REQUIRED WORK:
Copy out again, unchanged, the listing below from the line that has "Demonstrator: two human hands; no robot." through the line that has "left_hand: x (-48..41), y".

══════

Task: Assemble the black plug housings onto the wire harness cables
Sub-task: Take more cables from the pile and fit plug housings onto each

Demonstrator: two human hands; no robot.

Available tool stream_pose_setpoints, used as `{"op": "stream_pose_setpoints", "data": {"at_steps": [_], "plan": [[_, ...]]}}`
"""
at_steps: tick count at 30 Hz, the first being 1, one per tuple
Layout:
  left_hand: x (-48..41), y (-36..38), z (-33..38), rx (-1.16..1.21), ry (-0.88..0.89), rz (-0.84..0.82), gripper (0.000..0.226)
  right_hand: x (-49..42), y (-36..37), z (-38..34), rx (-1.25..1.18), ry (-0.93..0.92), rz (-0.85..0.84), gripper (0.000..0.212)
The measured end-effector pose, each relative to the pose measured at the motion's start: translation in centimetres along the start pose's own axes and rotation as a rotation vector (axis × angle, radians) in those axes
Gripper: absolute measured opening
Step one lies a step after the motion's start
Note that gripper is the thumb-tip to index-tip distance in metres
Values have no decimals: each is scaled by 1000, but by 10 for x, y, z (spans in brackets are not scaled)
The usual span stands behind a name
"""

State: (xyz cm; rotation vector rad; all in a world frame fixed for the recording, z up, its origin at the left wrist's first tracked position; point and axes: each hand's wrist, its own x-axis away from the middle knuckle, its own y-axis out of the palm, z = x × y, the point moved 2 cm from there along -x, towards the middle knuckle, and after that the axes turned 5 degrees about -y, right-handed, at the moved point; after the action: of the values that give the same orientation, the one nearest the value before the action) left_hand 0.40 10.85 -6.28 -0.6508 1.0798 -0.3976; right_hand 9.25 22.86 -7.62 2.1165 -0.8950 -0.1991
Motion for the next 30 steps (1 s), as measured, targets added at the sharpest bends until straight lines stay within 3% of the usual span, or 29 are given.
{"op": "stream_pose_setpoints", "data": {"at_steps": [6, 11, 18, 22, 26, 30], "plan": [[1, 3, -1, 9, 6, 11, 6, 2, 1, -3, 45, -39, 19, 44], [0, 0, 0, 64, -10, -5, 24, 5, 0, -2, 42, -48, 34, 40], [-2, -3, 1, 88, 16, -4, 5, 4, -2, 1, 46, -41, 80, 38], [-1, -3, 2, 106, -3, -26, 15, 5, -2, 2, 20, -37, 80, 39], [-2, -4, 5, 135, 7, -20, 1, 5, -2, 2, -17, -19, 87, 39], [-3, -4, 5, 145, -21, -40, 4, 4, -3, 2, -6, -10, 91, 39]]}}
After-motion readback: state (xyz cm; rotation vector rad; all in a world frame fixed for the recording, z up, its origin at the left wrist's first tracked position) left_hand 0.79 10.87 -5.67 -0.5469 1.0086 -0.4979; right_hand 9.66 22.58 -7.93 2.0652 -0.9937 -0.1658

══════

THE COMPLETED TASK:
Demonstrator: two human hands; no robot.

Available tool stream_pose_setpoints, used as `{"op": "stream_pose_setpoints", "data": {"at_steps": [_], "plan": [[_, ...]]}}`
"""
at_steps: tick count at 30 Hz, the first being 1, one per tuple
Layout:
  left_hand: x (-48..41), y (-36..38), z (-33..38), rx (-1.16..1.21), ry (-0.88..0.89), rz (-0.84..0.82), gripper (0.000..0.226)

The exercise calls for nothing further.